我以数据框的形式获取内容流,每个批次在列中具有不同的值。 例如,一个批次可能如下所示:
day1_data = {'state': ['MS', 'OK', 'VA', 'NJ', 'NM'],
'city': ['C', 'B', 'G', 'Z', 'F'],
'age': [27, 19, 63, 40, 93]}
和另一个像:
day2_data = {'state': ['AL', 'WY', 'VA'],
'city': ['A', 'B', 'E'],
'age': [42, 52, 73]}
如何以返回一致数量的列的方式对列进行热编码?
如果我在每个批次上使用pandas的get_dummies(),它会返回不同数量的列:
df1 = pd.get_dummies(pd.DataFrame(day1_data))
df2 = pd.get_dummies(pd.DataFrame(day2_data))
len(df1.columns) == len(df2.columns)
我可以获得每列的所有可能值,问题是即使使用该信息,每个批次生成一个热编码的最简单方法是什么,因此列数将保持一致?
答案 0 :(得分:2)
好的,因为所有可能的值都是事先知道的。然后,下面是一个略微hackish做的方式。
import numpy as np
import pandas as pd
# This is a one time process
# Keep all the possible data here in lists
# Can add other categorical variables too which have this type of data
all_possible_states= ['AL', 'MS', 'MS', 'OK', 'VA', 'NJ', 'NM', 'CD', 'WY']
all_possible_cities= ['A', 'B', 'C', 'D', 'E', 'G', 'Z', 'F']
# Declare our transformer class
from sklearn.base import BaseEstimator, TransformerMixin
from sklearn.preprocessing import LabelEncoder, OneHotEncoder
class MyOneHotEncoder(BaseEstimator, TransformerMixin):
def __init__(self, all_possible_values):
self.le = LabelEncoder()
self.ohe = OneHotEncoder()
self.ohe.fit(self.le.fit_transform(all_possible_values).reshape(-1,1))

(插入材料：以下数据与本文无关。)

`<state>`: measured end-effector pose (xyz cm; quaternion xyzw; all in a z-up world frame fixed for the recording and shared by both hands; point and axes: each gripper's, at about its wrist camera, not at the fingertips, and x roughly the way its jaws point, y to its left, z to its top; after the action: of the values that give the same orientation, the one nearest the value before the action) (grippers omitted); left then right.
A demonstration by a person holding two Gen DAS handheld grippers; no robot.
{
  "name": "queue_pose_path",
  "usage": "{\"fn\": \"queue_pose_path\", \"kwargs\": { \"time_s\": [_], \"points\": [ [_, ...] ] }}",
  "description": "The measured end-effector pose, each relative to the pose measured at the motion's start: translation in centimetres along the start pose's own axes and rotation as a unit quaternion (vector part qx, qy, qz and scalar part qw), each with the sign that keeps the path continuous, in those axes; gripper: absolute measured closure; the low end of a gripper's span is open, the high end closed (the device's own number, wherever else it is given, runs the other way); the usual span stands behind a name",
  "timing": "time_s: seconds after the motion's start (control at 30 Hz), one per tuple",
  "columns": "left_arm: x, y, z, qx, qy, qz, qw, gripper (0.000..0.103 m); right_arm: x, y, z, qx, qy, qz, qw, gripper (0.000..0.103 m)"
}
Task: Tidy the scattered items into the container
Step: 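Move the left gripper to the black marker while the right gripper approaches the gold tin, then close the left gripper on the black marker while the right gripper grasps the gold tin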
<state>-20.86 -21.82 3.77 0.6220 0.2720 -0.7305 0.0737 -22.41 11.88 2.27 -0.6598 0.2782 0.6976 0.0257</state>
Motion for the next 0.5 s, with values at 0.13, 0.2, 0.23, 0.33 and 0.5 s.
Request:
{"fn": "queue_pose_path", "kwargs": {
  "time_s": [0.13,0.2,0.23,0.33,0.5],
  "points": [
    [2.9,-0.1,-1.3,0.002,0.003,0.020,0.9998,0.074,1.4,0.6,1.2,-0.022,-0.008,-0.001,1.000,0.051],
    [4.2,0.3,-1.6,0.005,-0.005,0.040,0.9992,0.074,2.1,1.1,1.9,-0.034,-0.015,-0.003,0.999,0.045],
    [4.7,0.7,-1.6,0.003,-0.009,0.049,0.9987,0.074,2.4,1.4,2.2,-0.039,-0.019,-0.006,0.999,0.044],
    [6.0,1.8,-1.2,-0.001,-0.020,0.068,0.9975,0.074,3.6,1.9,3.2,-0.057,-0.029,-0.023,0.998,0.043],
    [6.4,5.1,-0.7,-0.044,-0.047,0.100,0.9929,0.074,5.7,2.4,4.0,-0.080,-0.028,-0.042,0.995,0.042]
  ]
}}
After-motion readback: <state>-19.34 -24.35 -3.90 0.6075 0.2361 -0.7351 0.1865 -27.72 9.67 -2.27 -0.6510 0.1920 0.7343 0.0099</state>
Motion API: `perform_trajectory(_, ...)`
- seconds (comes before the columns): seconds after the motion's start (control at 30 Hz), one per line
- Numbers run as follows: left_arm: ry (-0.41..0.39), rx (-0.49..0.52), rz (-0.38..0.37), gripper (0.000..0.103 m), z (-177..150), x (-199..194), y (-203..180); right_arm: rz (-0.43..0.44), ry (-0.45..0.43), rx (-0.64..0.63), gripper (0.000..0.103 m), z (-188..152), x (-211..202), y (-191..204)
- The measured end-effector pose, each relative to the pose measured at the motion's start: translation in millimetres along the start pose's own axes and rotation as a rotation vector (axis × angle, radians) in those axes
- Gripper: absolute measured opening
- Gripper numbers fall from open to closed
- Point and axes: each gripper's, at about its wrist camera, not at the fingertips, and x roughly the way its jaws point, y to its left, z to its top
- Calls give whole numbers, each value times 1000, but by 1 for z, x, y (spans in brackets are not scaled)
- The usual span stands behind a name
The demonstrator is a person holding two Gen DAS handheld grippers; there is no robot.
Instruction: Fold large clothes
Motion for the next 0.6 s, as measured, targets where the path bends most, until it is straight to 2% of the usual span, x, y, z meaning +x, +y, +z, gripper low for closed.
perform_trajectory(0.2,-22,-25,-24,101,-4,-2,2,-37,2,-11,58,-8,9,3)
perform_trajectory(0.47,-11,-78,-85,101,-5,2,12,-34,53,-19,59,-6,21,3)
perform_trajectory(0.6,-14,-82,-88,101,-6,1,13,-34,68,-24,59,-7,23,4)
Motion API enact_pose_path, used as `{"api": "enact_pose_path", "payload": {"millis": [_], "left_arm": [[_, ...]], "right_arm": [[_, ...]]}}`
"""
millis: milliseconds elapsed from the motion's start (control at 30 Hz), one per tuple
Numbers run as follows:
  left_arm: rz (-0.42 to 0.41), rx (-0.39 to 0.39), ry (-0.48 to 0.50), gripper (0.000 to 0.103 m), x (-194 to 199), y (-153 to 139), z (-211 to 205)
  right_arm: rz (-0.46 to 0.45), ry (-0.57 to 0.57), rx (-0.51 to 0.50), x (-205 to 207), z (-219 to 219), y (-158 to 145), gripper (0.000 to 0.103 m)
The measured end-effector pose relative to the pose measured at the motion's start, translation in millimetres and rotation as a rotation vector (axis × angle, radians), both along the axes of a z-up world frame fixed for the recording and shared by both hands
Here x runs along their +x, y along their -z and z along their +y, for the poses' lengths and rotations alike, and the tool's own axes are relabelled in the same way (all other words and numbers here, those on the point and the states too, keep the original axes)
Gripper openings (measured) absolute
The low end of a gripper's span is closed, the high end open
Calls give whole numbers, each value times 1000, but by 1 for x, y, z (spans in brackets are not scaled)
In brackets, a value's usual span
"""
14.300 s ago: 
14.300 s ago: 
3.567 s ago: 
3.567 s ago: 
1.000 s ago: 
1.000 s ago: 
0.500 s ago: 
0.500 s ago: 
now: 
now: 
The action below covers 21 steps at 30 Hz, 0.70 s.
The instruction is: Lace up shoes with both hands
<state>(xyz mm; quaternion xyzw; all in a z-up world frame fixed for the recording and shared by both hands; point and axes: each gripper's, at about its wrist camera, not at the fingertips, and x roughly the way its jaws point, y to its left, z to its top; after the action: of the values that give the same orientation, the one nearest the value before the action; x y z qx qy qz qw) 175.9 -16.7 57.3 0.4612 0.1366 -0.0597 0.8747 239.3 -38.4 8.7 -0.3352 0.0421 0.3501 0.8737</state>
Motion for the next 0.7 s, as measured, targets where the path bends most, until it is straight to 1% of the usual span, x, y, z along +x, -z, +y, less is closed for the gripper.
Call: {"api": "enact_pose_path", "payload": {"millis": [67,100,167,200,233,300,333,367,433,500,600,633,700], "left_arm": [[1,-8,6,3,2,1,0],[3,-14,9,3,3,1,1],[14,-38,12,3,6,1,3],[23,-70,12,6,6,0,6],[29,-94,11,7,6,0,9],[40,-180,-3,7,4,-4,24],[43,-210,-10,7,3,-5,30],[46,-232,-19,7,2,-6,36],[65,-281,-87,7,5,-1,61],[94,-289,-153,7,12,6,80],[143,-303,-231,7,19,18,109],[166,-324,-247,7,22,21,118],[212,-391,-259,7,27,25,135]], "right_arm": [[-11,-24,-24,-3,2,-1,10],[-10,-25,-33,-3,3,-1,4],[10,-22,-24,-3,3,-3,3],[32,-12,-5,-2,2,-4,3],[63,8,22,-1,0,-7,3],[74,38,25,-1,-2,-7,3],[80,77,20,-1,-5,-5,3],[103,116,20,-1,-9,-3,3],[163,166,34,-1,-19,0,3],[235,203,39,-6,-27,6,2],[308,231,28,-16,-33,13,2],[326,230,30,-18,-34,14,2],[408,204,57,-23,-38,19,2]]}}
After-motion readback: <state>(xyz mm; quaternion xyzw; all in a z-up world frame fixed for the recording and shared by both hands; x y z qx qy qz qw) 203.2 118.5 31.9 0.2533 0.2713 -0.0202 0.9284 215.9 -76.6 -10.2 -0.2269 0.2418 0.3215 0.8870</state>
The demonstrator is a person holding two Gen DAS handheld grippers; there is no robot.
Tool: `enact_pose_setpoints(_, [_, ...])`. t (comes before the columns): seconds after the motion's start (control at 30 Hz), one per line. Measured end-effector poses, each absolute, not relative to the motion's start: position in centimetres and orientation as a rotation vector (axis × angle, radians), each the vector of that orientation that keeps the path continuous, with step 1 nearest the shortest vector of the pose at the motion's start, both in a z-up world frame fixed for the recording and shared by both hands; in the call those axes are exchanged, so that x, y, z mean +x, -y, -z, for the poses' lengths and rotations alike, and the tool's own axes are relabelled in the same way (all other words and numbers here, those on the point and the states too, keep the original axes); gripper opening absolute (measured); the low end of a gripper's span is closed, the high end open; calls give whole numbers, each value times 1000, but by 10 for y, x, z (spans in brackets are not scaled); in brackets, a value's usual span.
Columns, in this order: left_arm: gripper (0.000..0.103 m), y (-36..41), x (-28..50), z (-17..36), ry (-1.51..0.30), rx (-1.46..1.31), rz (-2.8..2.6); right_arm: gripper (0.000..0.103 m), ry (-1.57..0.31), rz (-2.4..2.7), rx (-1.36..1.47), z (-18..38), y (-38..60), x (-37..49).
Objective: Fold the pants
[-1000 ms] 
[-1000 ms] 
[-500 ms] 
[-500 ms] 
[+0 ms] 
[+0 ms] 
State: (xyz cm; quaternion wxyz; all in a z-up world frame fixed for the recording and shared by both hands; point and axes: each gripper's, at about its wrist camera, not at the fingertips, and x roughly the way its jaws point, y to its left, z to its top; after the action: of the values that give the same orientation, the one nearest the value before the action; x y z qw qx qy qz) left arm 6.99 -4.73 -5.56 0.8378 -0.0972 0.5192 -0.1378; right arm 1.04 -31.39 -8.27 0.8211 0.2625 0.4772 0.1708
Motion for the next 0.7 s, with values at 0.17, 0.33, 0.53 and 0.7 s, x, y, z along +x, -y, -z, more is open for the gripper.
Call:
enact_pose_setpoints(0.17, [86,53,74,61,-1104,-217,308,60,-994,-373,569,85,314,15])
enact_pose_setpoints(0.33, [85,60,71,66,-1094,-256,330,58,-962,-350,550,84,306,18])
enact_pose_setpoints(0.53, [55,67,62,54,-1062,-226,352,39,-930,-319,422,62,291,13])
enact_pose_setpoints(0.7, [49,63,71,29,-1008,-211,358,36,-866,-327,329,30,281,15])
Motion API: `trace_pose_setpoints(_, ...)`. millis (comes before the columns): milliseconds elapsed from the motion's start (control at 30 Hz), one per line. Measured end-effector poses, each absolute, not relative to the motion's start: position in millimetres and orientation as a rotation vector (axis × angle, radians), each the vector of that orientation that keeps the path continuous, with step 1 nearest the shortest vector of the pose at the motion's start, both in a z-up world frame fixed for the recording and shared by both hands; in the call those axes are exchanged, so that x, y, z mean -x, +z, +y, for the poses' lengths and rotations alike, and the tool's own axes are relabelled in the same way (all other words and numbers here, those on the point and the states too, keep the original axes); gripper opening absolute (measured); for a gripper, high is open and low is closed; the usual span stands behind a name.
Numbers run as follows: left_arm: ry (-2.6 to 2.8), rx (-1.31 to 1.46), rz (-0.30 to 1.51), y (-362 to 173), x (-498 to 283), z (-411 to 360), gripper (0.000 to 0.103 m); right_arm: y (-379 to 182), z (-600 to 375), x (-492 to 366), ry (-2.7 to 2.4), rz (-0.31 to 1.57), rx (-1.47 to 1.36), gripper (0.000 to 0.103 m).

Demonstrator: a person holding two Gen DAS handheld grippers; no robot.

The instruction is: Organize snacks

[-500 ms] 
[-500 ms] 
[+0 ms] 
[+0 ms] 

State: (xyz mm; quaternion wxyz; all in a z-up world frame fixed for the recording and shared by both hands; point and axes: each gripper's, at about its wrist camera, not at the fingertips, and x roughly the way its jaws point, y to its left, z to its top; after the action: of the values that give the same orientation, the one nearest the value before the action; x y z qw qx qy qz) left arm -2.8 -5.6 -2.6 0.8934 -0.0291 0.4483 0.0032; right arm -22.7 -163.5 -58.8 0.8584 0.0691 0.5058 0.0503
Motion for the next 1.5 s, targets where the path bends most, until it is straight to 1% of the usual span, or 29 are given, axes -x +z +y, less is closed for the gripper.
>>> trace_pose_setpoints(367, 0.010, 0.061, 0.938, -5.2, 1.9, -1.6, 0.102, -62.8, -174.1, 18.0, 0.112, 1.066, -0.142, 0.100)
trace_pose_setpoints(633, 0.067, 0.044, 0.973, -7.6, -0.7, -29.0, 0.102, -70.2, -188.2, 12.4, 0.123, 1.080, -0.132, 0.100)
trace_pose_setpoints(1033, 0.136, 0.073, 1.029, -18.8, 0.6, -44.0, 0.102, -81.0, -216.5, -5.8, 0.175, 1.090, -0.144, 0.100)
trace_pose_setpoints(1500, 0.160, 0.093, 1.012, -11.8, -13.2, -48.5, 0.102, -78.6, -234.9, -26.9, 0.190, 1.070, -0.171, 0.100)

def transform(self, X, y=None):
return self.ohe.transform(self.le.transform(X).reshape(-1,1)).toarray()
# Allow the transformer to see all the data here
encoders = {}
encoders['state'] = MyOneHotEncoder(all_possible_states)
encoders['city'] = MyOneHotEncoder(all_possible_cities)
# Do this for all categorical columns
# Now this is our method which will be used on the incoming data
def encode(df):
tup = (encoders['state'].transform(df['state']),
encoders['city'].transform(df['city']),
# Add all other columns which are not to be transformed
df[['age']])
return np.hstack(tup)
# Testing:
day1_data = pd.DataFrame({'state': ['MS', 'OK', 'VA', 'NJ', 'NM'],
'city': ['C', 'B', 'G', 'Z', 'F'],
'age': [27, 19, 63, 40, 93]})
print(encode(day1_data))
[[ 0. 0. 1. 0. 0. 0. 0. 0. 0. 0. 1. 0. 0. 0.
0. 0. 27.]
[ 0. 0. 0. 0. 0. 1. 0. 0. 0. 1. 0. 0. 0. 0.
0. 0. 19.]
[ 0. 0. 0. 0. 0. 0. 1. 0. 0. 0. 0. 0. 0. 0.
1. 0. 63.]
[ 0. 0. 0. 1. 0. 0. 0. 0. 0. 0. 0. 0. 0. 0.
0. 1. 40.]
[ 0. 0. 0. 0. 1. 0. 0. 0. 0. 0. 0. 0. 0. 1.
0. 0. 93.]]
day2_data = pd.DataFrame({'state': ['AL', 'WY', 'VA'],
'city': ['A', 'B', 'E'],
'age': [42, 52, 73]})
print(encode(day2_data))
[[ 1. 0. 0. 0. 0. 0. 0. 0. 1. 0. 0. 0. 0. 0.
0. 0. 42.]
[ 0. 0. 0. 0. 0. 0. 0. 1. 0. 1. 0. 0. 0. 0.
0. 0. 52.]
[ 0. 0. 0. 0. 0. 0. 1. 0. 0. 0. 0. 0. 1. 0.
0. 0. 73.]]
请仔细阅读评论,如果还有任何问题,请问我。